**** DATASET ****
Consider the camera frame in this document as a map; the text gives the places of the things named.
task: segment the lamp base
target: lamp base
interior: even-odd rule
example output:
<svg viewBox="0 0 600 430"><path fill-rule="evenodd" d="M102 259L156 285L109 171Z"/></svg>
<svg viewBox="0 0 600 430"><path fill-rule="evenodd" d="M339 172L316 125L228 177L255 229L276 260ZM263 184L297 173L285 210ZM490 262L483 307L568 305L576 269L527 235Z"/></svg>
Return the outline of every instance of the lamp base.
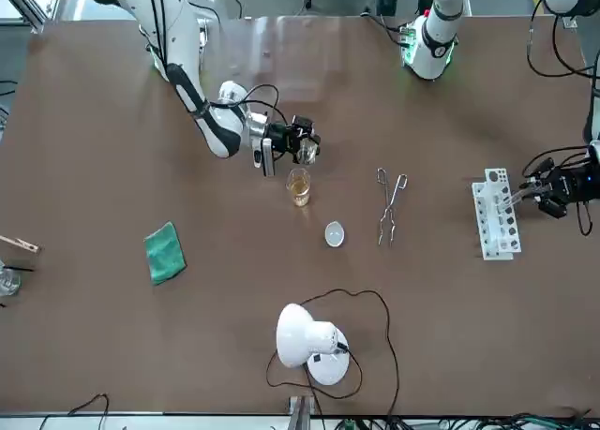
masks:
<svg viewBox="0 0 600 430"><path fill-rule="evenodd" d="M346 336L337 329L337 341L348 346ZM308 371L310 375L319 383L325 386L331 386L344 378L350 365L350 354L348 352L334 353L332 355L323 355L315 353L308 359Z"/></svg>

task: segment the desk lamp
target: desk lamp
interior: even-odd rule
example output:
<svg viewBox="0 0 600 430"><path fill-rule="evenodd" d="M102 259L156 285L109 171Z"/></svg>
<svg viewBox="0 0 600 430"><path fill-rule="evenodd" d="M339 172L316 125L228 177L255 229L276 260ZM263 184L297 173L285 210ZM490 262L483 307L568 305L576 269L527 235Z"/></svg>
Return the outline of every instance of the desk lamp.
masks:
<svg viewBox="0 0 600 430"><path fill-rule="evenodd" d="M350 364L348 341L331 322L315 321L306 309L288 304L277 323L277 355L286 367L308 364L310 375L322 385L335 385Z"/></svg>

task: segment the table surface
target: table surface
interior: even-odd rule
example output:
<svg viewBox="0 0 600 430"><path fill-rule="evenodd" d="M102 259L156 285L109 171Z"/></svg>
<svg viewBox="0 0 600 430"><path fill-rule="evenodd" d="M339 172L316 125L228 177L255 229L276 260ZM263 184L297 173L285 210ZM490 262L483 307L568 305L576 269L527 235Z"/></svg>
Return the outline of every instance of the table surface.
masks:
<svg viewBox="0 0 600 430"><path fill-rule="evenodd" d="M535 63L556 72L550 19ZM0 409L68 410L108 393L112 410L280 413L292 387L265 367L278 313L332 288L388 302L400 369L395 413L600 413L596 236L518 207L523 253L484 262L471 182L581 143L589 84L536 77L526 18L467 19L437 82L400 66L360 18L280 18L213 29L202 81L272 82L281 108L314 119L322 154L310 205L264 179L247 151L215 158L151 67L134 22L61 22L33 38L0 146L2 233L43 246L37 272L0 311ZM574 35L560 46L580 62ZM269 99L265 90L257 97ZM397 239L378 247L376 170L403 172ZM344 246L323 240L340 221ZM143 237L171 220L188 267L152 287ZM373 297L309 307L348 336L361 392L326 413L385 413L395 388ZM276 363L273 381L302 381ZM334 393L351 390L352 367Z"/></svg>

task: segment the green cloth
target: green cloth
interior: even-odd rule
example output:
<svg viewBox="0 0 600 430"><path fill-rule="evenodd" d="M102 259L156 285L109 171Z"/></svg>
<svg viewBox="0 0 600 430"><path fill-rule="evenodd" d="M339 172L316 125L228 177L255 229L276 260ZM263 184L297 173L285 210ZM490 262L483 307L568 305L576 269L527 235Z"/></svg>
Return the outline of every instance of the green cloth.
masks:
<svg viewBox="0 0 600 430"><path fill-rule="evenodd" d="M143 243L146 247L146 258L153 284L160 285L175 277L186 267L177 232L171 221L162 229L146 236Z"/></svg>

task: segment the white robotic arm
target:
****
**** DATASET ****
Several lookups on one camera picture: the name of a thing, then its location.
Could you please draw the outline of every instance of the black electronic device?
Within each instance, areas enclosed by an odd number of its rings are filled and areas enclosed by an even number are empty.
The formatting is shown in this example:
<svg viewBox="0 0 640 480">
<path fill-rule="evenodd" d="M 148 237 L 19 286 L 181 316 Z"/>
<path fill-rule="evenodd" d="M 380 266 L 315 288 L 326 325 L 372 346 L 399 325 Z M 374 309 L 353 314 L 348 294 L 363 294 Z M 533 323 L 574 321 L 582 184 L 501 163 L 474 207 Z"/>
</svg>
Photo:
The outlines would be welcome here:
****
TO DO —
All that is wanted is the stretch of lines above from the one containing "Consider the camera" through the one containing "Return the outline of every instance of the lamp", duplicated exactly.

ANSWER TO THIS PROBLEM —
Consider the camera frame in this document as a map; the text gives the places of the things named.
task: segment the lamp base
target: lamp base
interior: even-odd rule
example output:
<svg viewBox="0 0 600 430"><path fill-rule="evenodd" d="M102 259L156 285L109 171Z"/></svg>
<svg viewBox="0 0 600 430"><path fill-rule="evenodd" d="M339 172L316 125L228 177L255 229L276 260ZM263 184L297 173L285 210ZM490 262L483 307L568 305L576 269L527 235Z"/></svg>
Return the outline of every instance of the lamp base.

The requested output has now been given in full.